Il y a dix ans, les 50 ans d’indépendance, âge de maturité, furent l’occasion pour l’Afrique d’un bilan décomplexé de sa situation : l’unique pôle de progrès vérifiable a été celui du ‘‘se reproduire’’. Croissance démographique entraînant avec elle paupérisation accrue, trafics illégaux, voire criminels, pour joindre les deux bouts, insécurité multipliée. Les 60-61 ans d’indépendance, âge de sagesse, permettent aux Africains de ne point se voiler la face, de se rendre compte qu’ils doivent repartir, non pas de zéro, mais de l’imbroglio où les jeta sans discernement en 1885 le Congrès de Berlin, imbroglio consacré par l’Organisation de l’Unité Africaine en 1963 en termes, sans effort ni sueur, d’intangibilité des frontières héritées de la colonisation. Décision de reproduire purement et simplement la vie d’avant ?
Imbroglio. Car le Congrès de Berlin ne se déroula pas à la lumière de la Méthode rigoureuse de Descartes ou de la Rigueur quasi janséniste de Kant. Autour de la table étaient réunis, non pas des philosophes, mais des politiques, mercantiles et patriotes, soucieux de l’avenir économique des pays d’Europe. Pour servir au mieux cet avenir, les congressistes se montrèrent hardis. Crayon au poing comme le serait un bistouri, ils taillèrent les cartes sans ménager les ethnies, dont ils ignoraient la réalité et la variété. Et ils ont désuni Sénégal et Gambie, réuni dans la même entité territoriale Abidjan et Korhogo, Angola et Cabinda, etc.

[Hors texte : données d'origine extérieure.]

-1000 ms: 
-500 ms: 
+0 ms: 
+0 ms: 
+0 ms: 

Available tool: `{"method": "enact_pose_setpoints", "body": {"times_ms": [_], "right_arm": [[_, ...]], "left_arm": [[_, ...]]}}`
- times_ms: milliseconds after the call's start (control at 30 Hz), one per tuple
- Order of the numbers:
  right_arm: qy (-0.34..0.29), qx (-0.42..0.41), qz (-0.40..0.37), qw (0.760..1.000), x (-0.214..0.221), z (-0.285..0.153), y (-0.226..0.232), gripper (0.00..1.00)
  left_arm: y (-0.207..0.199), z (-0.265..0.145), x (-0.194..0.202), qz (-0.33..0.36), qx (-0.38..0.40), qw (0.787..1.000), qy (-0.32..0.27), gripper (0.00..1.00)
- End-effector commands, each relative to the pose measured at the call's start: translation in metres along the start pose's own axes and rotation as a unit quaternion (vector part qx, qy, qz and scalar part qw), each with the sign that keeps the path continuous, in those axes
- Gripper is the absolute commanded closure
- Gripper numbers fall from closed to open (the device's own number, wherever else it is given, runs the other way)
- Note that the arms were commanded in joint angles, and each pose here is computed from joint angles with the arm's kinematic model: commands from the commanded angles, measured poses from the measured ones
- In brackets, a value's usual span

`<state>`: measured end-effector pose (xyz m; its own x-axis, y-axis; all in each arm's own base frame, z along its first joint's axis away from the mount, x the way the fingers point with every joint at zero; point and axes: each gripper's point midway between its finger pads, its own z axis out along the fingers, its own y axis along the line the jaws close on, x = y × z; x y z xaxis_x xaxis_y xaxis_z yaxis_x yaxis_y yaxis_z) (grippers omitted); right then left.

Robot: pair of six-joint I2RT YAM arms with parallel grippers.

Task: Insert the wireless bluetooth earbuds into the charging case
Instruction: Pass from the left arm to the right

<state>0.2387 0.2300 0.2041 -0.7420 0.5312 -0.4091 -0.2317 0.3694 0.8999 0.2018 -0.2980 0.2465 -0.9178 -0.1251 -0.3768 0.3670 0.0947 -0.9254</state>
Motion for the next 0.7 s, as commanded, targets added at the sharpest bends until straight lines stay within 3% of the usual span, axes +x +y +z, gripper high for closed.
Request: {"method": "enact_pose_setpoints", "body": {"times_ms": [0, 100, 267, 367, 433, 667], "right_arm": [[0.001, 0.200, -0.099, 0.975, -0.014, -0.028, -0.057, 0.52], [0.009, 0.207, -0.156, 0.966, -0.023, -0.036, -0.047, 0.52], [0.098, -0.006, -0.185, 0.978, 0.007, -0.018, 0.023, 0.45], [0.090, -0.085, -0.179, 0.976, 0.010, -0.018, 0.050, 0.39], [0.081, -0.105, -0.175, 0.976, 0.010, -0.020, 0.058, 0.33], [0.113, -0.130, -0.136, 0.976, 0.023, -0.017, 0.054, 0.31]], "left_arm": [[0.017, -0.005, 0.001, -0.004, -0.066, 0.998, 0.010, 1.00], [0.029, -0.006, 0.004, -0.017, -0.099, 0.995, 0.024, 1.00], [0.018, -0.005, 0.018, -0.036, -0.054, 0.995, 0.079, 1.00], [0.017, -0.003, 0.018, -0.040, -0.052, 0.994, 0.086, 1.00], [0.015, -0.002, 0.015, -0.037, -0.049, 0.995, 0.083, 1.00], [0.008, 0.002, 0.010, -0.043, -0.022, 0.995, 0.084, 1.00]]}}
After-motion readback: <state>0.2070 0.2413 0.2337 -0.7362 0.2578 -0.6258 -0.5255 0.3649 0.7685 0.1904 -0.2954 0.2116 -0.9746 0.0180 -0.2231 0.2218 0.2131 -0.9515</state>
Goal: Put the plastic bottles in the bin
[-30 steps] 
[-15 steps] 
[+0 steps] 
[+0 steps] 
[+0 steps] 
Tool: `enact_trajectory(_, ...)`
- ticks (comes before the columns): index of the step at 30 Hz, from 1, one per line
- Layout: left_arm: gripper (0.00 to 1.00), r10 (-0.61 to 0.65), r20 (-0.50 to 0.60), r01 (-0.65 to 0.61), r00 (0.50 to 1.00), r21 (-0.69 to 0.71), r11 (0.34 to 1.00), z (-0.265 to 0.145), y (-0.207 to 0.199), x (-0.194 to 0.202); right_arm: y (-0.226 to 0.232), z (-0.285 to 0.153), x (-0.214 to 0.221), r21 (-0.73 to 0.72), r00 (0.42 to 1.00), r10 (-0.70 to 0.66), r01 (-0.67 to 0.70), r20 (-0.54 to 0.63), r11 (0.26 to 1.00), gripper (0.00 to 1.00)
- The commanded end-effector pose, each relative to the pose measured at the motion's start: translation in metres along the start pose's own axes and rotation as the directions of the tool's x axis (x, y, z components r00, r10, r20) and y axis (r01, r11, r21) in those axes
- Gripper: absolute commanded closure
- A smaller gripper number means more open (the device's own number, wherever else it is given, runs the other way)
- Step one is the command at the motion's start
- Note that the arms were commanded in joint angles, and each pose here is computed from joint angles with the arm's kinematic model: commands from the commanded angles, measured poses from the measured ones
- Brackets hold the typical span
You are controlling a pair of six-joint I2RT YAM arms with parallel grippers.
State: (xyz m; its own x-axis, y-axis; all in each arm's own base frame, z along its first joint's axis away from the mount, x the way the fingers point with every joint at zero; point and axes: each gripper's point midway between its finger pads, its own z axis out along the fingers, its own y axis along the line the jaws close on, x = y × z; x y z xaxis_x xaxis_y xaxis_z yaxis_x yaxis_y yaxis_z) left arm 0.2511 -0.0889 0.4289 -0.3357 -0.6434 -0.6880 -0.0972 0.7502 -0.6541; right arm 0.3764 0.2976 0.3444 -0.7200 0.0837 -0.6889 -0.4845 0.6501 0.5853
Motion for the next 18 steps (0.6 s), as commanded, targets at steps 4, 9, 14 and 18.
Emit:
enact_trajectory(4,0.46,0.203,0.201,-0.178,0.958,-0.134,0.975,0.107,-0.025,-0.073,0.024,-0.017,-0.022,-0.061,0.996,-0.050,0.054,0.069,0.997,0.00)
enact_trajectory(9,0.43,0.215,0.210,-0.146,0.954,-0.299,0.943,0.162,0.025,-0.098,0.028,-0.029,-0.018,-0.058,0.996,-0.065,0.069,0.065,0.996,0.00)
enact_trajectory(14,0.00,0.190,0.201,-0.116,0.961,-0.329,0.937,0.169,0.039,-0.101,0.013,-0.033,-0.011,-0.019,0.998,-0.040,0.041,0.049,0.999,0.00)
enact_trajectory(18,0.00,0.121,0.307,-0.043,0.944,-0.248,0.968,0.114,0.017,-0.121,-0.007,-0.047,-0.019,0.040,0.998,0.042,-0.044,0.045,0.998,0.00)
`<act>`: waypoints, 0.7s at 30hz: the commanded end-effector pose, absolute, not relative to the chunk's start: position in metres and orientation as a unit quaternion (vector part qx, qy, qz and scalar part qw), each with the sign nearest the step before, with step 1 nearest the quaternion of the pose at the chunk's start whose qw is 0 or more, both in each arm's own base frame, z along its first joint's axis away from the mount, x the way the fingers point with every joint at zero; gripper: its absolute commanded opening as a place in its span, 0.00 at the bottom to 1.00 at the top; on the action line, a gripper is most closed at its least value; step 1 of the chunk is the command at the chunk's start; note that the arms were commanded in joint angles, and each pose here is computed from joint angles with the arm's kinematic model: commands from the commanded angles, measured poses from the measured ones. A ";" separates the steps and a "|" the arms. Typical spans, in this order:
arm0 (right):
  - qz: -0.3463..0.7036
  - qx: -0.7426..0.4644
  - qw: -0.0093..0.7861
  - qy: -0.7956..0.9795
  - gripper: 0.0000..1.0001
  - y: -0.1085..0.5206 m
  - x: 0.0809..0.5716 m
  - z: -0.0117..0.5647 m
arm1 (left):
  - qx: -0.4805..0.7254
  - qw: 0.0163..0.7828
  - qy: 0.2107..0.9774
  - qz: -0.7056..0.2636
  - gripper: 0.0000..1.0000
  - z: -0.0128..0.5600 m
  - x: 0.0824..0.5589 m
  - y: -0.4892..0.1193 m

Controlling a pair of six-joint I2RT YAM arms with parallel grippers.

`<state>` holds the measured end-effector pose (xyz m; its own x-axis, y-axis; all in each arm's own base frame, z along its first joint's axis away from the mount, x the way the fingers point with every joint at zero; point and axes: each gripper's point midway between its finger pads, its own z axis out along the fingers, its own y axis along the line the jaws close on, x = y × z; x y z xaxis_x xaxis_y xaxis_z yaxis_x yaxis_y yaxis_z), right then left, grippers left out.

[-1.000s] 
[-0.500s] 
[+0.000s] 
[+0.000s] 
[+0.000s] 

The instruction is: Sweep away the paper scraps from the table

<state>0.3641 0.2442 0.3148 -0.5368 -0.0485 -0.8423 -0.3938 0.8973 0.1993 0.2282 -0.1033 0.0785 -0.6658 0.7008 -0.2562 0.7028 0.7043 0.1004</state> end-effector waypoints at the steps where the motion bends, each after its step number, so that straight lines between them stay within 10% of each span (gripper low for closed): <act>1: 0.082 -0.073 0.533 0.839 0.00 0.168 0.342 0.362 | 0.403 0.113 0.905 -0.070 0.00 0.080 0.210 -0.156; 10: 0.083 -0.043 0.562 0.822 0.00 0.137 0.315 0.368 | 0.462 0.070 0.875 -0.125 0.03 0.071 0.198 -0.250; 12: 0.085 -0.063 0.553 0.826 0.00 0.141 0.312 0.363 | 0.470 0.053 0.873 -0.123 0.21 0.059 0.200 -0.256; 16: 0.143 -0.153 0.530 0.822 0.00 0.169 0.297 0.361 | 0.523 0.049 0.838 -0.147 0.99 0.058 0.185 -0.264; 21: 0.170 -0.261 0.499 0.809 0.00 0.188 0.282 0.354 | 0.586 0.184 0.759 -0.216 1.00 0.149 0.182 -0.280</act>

Qu’auraient dû faire les Africains à l’heure des indépendances distribuées (rarement conquises) à partir de 1960 ? Remettre en cause le maillage « magnifiquement absurde » (Robert Cornevin) bricolé par le Congrès de Berlin ? Pour cette nécessaire révolution copernicienne, il eût fallu grand courage, intense lucidité, volontariste action. Avec le recul, personne n’ose en accréditer les chefs africains à qui le colonisateur a remis les pays qu’il a feint de quitter. Trop contents de « prendre la place », sans effort et sans sueur, les chefs africains reproduisent, fort médiocrement, les us et coutumes de la colonisation. Ils les Reproduisirent entre les frontières bricolées par la colonisation. Ni imagination, ni initiative.
Les ethnies, pas plus consultées en 1963 qu’en 1885, renâclent, entrent en ébullition diverse et variée appelée terrorisme, djihadisme, islamisme, séparatisme, Azawad, Boko-Haram, etc. L’Erythrée se détache de l’Ethiopie, le Tigré tente de lui emboîter le pas, etc. Au prix de combien de milliers de morts á chaque fois ? Stratège de profession, le général de Gaulle avait entrevu l’auto-strangulation : « Le jour arrivera où les peuples décolonisés ne se supporteront plus eux-mêmes. » Mais faut-il que les Africains décolonisés correspondent nécessairement à la funeste prédiction ? Ou le temps est-il venu pour la volontariste action ?
Il est urgent en tout cas que les Africains décolonisés s’arcboutent à Thomas Sankara pour « Oser inventer l’avenir », leur avenir. Sinon il en sera d’eux comme « en ces jours qui précédèrent le déluge, on mangeait et on buvait, on prenait femme et mari, jusqu’au jour où Noé entra dans l’arche, et les gens ne se doutèrent de rien jusqu’á l’arrivée du déluge, qui les emporta tous » (Math., 24/37-39). Or voici venir le déluge qui emportera les Africains décolonisés, inconscients et insouciants : selon l’ONU, en 2050, l’Afrique comptera 1,8 milliard d’habitants, et l’Europe moins de 650 millions. Pour endiguer cette africaine et incontrôlée démographie, qu’elle ne peut supporter – mais qui veut la supporter ? – l’Europe pourrait déclencher la « solution finale » enrobée d’ores et déjà dans les OGM, le mondialisme, le transhumanisme, etc. Futur proche que les Africains, rigolards, ignorent. Et ils seront eux-mêmes instrument efficace de leur effacement de la planète ou de leur zombification sur la planète à force de reproduire, de se reproduire, sans penser à produire. Mais produire quoi et comment ? Se poser la question est déjà un avantage et une avancée.